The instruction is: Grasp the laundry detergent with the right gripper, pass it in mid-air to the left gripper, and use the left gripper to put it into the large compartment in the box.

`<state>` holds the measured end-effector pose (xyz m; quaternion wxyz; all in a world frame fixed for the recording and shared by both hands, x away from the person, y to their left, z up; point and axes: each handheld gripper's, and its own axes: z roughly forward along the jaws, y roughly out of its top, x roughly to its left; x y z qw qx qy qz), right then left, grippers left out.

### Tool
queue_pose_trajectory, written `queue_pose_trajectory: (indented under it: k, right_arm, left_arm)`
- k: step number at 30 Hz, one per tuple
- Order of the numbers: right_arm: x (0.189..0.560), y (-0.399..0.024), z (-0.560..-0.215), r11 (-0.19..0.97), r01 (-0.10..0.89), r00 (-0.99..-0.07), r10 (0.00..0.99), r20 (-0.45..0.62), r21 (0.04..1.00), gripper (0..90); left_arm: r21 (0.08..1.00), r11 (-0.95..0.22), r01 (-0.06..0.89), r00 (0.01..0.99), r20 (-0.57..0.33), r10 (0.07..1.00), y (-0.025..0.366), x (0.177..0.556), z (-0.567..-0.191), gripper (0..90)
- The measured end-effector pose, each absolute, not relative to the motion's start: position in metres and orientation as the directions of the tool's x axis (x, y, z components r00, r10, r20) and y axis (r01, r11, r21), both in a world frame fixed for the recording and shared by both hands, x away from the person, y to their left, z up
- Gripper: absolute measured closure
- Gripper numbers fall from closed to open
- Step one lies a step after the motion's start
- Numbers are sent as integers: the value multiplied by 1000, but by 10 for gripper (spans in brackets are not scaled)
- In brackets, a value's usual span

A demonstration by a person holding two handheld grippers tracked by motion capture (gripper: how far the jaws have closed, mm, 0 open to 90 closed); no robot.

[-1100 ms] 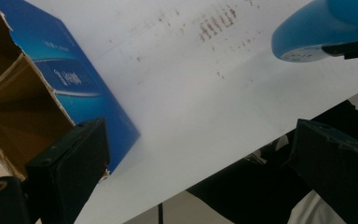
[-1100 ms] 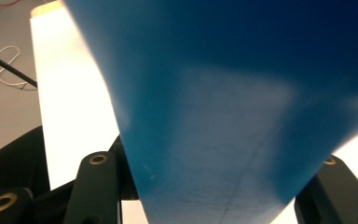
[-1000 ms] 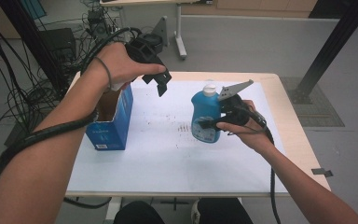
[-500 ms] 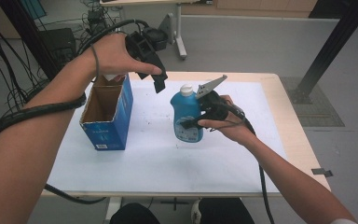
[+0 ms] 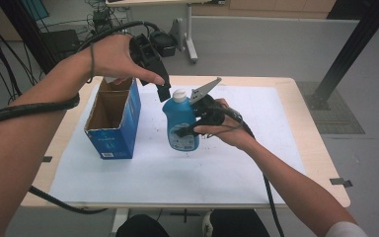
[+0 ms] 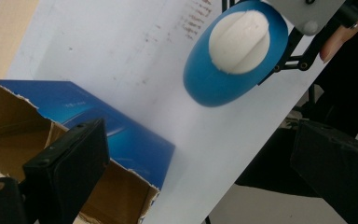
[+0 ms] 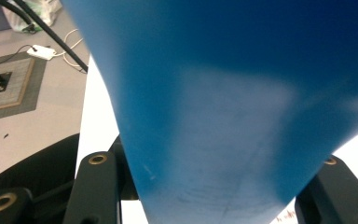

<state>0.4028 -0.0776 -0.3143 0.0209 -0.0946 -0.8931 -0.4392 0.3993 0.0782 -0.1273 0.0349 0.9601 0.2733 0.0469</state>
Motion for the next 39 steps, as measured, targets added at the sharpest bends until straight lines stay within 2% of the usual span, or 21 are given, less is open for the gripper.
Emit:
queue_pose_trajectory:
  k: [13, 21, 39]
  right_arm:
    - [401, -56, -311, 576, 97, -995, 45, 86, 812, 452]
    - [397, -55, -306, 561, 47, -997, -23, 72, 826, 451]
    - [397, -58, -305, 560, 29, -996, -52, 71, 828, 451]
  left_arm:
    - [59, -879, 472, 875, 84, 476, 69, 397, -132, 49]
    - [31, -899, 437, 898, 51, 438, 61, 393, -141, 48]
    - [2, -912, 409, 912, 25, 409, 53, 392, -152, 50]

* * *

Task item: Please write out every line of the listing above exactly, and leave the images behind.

Result:
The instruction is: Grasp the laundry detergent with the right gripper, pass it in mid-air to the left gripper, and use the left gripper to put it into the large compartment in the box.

`<state>` holds the measured end-effector pose (xyz m; quaternion wxyz; all in a world frame fixed for the recording and shared by both hands, x away from the person, y to their left, z up; point and axes: each handheld gripper's, and its own axes: z roughly forward along the jaws, y roughly out of its top, x roughly to its left; x y z qw qx qy qz), right then left, grippers left out.

### Tool
queue_pose_trajectory, written `queue_pose_trajectory: (indented under it: k, right_arm, left_arm)`
- k: step number at 30 Hz, one per tuple
- Order of the numbers: right_arm: x (0.189..0.560), y (-0.399..0.024), z (-0.560..-0.215), r11 (-0.19..0.97), r01 (-0.10..0.89), r00 (-0.99..-0.07), r10 (0.00..0.99), r20 (-0.45..0.62), r21 (0.04..1.00), gripper (0..90); left_arm: r21 (0.08..1.00), r11 (-0.95..0.22), r01 (-0.06..0.89), r00 (0.01..0.99), r20 (-0.57..0.33), r10 (0.07..1.00), y (-0.025..0.366), x (0.177..0.556), z (-0.567..-0.191), gripper (0..90)
- The measured end-effector pose, each absolute, not relative to the motion's start: position in metres and orientation as the directions of the tool's x axis (x, y, z components r00, r10, r20) and y axis (r01, r11, r21), both in a world frame fixed for the recording and shared by both hands, x away from the person, y to their left, z up
- Gripper: absolute measured closure
- Gripper numbers fall from closed to open
- Step one lies a step after the motion's start
- Numbers are sent as integers: the value multiplied by 1000, but by 10 for gripper (spans in brackets are not scaled)
- In brackets, a value's usual span

A demonstration by a person holding two handheld grippers tracked by motion capture (gripper: how far the jaws have closed, mm, 0 open to 90 closed); no robot.

[-1100 ms] 
[-1100 ms] 
[-1000 ms] 
[-500 ms] 
[+0 ms] 
[+0 ms] 
[+0 ms] 

<state>0.4028 -0.0776 -0.3143 0.0209 -0.0946 -0.8931 -0.4392 0.3993 0.0782 -0.1273 0.0349 0.9601 0.2733 0.0469</state>
Motion for the next 39 steps, as measured, targets added at the sharpest bends until straight lines stay within 2% of the usual span, or 21 are given, less is open for the gripper.
Emit:
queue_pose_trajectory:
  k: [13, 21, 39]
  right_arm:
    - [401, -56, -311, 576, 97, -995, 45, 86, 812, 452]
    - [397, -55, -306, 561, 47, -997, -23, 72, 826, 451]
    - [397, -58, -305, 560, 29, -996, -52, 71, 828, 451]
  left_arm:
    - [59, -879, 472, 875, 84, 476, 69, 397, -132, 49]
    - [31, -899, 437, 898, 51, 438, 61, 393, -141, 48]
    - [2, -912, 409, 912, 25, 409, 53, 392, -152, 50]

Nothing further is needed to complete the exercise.